### YOUR TASK
Below are the entries; give again exactly the lines from the one mentioning "Put dot(s) on the dark blue" through the one mentioning "Put dot(s) on the black puffer", inclusive.

··· STORED DATA

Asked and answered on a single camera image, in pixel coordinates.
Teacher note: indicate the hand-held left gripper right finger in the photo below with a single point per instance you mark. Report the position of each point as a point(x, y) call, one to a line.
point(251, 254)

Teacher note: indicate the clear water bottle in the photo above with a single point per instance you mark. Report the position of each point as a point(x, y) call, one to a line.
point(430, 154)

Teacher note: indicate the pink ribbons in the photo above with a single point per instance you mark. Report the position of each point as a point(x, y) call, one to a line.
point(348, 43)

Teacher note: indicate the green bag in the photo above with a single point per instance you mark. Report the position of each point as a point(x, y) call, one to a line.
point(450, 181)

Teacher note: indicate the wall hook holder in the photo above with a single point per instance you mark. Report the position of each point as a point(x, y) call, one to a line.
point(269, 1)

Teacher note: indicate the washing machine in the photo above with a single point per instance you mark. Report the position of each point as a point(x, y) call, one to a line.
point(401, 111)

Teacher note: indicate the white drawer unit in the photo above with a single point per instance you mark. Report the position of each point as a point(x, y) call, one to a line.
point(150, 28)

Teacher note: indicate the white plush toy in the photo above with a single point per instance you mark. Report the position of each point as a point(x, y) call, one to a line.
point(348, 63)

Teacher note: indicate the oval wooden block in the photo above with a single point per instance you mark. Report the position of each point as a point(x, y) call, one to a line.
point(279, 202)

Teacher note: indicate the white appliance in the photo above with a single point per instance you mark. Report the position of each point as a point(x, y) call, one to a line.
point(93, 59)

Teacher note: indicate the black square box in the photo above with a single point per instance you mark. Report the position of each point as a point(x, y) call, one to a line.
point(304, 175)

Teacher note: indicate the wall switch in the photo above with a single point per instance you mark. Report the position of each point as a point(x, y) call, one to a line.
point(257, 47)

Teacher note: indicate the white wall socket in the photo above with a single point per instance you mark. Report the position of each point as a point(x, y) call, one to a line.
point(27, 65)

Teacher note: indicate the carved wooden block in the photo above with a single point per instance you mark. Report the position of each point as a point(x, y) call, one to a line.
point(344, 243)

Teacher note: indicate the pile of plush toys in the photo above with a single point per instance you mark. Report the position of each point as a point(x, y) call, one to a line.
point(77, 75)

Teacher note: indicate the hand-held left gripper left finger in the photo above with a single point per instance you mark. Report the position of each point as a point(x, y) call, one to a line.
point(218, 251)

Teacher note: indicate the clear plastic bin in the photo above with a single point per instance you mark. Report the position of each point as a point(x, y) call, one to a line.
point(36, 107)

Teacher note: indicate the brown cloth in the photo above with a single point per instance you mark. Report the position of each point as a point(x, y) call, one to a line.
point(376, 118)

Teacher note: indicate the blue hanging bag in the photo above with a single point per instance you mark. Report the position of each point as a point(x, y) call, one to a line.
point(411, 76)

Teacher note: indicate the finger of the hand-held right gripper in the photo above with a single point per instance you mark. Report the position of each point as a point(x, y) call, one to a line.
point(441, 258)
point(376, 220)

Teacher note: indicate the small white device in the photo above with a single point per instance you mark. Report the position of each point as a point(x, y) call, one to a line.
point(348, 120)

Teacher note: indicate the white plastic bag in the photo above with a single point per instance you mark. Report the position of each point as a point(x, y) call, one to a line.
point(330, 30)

······
··· STORED DATA

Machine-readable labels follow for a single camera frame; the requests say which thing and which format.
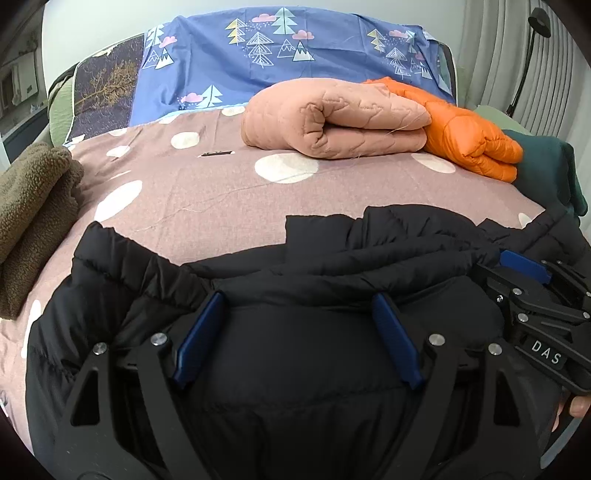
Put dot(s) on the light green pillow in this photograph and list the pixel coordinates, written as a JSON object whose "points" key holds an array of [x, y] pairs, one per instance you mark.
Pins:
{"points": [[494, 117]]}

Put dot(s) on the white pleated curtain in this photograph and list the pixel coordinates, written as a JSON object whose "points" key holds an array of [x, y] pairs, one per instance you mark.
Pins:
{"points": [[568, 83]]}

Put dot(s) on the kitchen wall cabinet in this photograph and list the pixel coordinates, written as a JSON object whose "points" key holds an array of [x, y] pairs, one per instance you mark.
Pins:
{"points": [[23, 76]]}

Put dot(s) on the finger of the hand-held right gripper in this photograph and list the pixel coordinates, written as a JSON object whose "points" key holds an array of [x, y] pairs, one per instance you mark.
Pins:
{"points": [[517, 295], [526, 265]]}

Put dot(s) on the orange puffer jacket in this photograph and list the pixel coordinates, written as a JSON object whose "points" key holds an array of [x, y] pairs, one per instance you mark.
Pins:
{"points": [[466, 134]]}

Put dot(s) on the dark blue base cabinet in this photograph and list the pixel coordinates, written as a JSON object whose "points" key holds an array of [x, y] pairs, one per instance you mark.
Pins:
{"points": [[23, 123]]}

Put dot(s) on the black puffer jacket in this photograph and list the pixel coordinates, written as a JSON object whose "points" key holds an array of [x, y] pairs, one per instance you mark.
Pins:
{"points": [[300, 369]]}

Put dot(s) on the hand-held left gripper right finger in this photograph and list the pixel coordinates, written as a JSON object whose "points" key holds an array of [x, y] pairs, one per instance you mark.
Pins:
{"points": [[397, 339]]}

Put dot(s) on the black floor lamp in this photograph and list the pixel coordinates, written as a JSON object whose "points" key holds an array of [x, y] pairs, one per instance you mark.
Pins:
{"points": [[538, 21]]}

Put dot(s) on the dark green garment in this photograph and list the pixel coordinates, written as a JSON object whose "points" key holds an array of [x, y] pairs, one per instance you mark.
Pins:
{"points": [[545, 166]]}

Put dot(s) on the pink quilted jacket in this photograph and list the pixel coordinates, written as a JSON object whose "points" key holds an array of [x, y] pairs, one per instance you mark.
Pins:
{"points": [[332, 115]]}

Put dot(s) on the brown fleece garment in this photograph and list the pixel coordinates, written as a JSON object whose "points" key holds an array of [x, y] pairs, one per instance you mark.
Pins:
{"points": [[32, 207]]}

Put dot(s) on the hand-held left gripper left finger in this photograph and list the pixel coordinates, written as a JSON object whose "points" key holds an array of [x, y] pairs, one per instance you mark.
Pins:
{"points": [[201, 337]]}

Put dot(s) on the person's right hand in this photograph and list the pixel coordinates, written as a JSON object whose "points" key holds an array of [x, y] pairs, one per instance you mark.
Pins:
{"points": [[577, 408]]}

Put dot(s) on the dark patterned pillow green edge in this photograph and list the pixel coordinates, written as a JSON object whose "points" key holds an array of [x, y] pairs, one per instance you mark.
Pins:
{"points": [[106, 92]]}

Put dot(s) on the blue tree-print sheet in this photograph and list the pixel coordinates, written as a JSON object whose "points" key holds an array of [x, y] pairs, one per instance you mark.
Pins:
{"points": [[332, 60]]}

······

### ANSWER FOR THIS EXERCISE
Put dot(s) on the dark blue base cabinet in this photograph and list the pixel coordinates, written as a JSON object whose "points" key holds an array of [x, y] pairs, one per instance you mark.
Pins:
{"points": [[23, 123]]}

Put dot(s) on the black puffer jacket in this photograph and list the pixel coordinates, written as a JSON object whose "points" key holds an array of [x, y] pairs, one per instance you mark.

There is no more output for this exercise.